Class StreamTableEnvironmentImpl

    • Method Detail

      • registerFunction

        public <T> void registerFunction​(String name,
                                         TableFunction<T> tableFunction)
        Description copied from interface: StreamTableEnvironment
        Registers a TableFunction under a unique name in the TableEnvironment's catalog. Registered functions can be referenced in Table API and SQL queries.
        Specified by:
        registerFunction in interface StreamTableEnvironment
        Type Parameters:
        T - The type of the output row.
        Parameters:
        name - The name under which the function is registered.
        tableFunction - The TableFunction to register.
      • registerFunction

        public <T,​ACC> void registerFunction​(String name,
                                                   AggregateFunction<T,​ACC> aggregateFunction)
        Description copied from interface: StreamTableEnvironment
        Registers an AggregateFunction under a unique name in the TableEnvironment's catalog. Registered functions can be referenced in Table API and SQL queries.
        Specified by:
        registerFunction in interface StreamTableEnvironment
        Type Parameters:
        T - The type of the output value.
        ACC - The type of aggregate accumulator.
        Parameters:
        name - The name under which the function is registered.
        aggregateFunction - The AggregateFunction to register.
      • registerFunction

        public <T,​ACC> void registerFunction​(String name,
                                                   TableAggregateFunction<T,​ACC> tableAggregateFunction)
        Description copied from interface: StreamTableEnvironment
        Registers an TableAggregateFunction under a unique name in the TableEnvironment's catalog. Registered functions can only be referenced in Table API.
        Specified by:
        registerFunction in interface StreamTableEnvironment
        Type Parameters:
        T - The type of the output value.
        ACC - The type of aggregate accumulator.
        Parameters:
        name - The name under which the function is registered.
        tableAggregateFunction - The TableAggregateFunction to register.
      • fromDataStream

        public <T> Table fromDataStream​(DataStream<T> dataStream,
                                        Schema schema)
        Description copied from interface: StreamTableEnvironment
        Converts the given DataStream into a Table.

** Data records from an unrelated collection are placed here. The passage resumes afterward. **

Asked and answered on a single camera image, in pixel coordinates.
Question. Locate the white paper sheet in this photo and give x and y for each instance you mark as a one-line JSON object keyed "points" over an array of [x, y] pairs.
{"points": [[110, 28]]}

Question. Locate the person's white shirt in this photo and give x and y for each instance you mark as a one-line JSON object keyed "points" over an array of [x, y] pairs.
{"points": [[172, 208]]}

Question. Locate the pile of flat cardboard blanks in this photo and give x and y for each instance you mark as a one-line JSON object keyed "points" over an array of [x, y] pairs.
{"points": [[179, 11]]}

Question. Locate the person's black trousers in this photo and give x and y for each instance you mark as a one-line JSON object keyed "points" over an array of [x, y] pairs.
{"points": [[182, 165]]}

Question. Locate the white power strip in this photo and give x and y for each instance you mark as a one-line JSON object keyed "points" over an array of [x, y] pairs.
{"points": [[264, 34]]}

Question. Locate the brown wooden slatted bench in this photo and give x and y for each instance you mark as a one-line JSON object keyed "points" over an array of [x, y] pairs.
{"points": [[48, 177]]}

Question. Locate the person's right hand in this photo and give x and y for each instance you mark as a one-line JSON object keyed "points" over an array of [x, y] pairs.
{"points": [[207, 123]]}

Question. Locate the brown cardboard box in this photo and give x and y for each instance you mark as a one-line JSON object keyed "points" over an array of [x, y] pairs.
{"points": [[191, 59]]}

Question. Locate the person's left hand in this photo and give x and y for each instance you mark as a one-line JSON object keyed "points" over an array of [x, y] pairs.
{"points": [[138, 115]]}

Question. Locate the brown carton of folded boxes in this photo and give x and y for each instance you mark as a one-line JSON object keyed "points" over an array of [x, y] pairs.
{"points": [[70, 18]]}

        Column names and types of the Table are automatically derived from the TypeInformation of the DataStream. If the outermost record's TypeInformation is a CompositeType, it will be flattened in the first level. TypeInformation that cannot be represented as one of the listed DataTypes will be treated as a black-box DataTypes.RAW(Class, TypeSerializer) type. Thus, composite nested fields will not be accessible.

        Since the DataStream API does not support changelog processing natively, this method assumes append-only/insert-only semantics during the stream-to-table conversion. Records of class Row must describe RowKind.INSERT changes.

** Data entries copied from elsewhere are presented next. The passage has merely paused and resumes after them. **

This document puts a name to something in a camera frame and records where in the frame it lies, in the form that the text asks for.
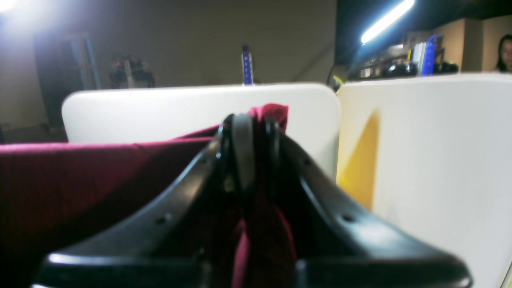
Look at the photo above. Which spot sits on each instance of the dark red t-shirt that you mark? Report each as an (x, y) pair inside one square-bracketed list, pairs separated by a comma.
[(56, 194)]

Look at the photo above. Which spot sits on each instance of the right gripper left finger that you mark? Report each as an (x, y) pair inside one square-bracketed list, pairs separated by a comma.
[(141, 250)]

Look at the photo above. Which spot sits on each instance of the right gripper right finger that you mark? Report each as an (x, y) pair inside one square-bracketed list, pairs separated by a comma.
[(339, 243)]

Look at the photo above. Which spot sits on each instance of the white table divider panel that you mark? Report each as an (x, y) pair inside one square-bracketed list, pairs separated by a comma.
[(431, 155)]

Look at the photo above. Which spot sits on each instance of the person in background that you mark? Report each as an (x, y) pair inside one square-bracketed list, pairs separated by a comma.
[(504, 60)]

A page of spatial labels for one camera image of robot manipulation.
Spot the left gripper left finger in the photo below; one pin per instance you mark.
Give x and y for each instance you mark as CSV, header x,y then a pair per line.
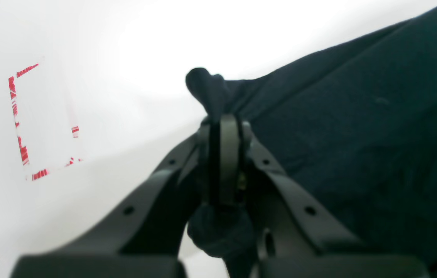
x,y
141,236

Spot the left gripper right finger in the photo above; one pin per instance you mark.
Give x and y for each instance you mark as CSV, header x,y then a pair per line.
x,y
296,237

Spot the black t-shirt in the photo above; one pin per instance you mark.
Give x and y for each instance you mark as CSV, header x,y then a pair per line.
x,y
356,125

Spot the red tape rectangle marking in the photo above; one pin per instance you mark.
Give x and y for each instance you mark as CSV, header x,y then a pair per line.
x,y
45,122

        By default, the stream record's timestamp and watermarks are not propagated to downstream table operations unless explicitly declared in the input schema.

        This method allows to declare a Schema for the resulting table. The declaration is similar to a CREATE TABLE DDL in SQL and allows to:

        • enrich or overwrite automatically derived columns with a custom DataType
        • reorder columns
        • add computed or metadata columns next to the physical columns
        • access a stream record's timestamp
        • declare a watermark strategy or propagate the DataStream watermarks

        It is possible to declare a schema without physical/regular columns. In this case, those columns will be automatically derived and implicitly put at the beginning of the schema declaration.

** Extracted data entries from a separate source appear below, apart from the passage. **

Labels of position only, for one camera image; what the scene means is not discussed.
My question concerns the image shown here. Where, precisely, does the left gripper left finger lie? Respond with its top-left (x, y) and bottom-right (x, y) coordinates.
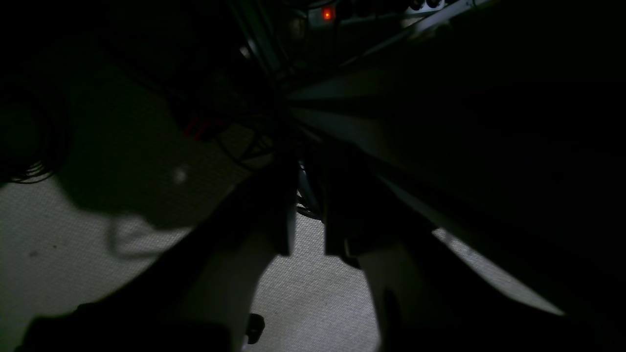
top-left (17, 150), bottom-right (299, 352)

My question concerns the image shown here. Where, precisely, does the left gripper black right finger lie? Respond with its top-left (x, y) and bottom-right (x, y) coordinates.
top-left (320, 149), bottom-right (625, 352)

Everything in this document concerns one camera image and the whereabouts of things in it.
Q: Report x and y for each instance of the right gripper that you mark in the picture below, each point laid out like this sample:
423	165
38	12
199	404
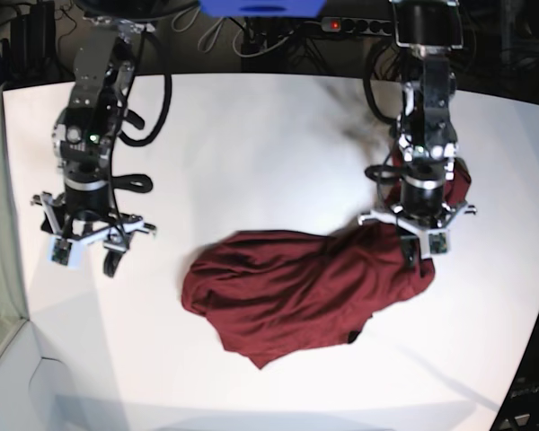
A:
77	219

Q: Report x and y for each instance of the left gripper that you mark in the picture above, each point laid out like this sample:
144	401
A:
422	219

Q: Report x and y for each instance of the dark red t-shirt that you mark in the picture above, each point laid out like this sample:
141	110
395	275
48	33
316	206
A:
271	293

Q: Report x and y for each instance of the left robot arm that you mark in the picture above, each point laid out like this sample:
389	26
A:
423	133

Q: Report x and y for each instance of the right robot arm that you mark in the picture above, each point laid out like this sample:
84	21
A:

        The following examples illustrate common schema declarations and their semantics:

             // given a DataStream of Tuple2 < String , BigDecimal >
        
             // === EXAMPLE 1 ===
        
             // no physical columns defined, they will be derived automatically,
             // e.g. BigDecimal becomes DECIMAL(38, 18)
        
             Schema.newBuilder()
                 .columnByExpression("c1", "f1 + 42")
                 .columnByExpression("c2", "f1 - 1")
                 .build()
        
             // equal to: CREATE TABLE (f0 STRING, f1 DECIMAL(38, 18), c1 AS f1 + 42, c2 AS f1 - 1)
        
             // === EXAMPLE 2 ===
        
             // physical columns defined, input fields and columns will be mapped by name,
             // columns are reordered and their data type overwritten,
             // all columns must be defined to show up in the final table's schema
        
             Schema.newBuilder()
                 .column("f1", "DECIMAL(10, 2)")
                 .columnByExpression("c", "f1 - 1")
                 .column("f0", "STRING")
                 .build()
        
             // equal to: CREATE TABLE (f1 DECIMAL(10, 2), c AS f1 - 1, f0 STRING)
        
             // === EXAMPLE 3 ===
        
             // timestamp and watermarks can be added from the DataStream API,
             // physical columns will be derived automatically
        
             Schema.newBuilder()
                 .columnByMetadata("rowtime", "TIMESTAMP_LTZ(3)") // extract timestamp into a column
                 .watermark("rowtime", "SOURCE_WATERMARK()")  // declare watermarks propagation
                 .build()
        
             // equal to:
             //     CREATE TABLE (
             //        f0 STRING,
             //        f1 DECIMAL(38, 18),
             //        rowtime TIMESTAMP(3) METADATA,
             //        WATERMARK FOR rowtime AS SOURCE_WATERMARK()
             //     )
         
        Specified by:
        fromDataStream in interface StreamTableEnvironment
        Type Parameters:
        T - The external type of the DataStream.
        Parameters:
        dataStream - The DataStream to be converted.
        schema - The customized schema for the final table.
        Returns:
        The converted Table.
        See Also:
        StreamTableEnvironment.fromChangelogStream(DataStream, Schema)
      • toDataStream

        public <T> DataStream<T> toDataStream​(Table table,
                                              AbstractDataType<?> targetDataType)
        Description copied from interface: StreamTableEnvironment
        Converts the given Table into a DataStream of the given DataType.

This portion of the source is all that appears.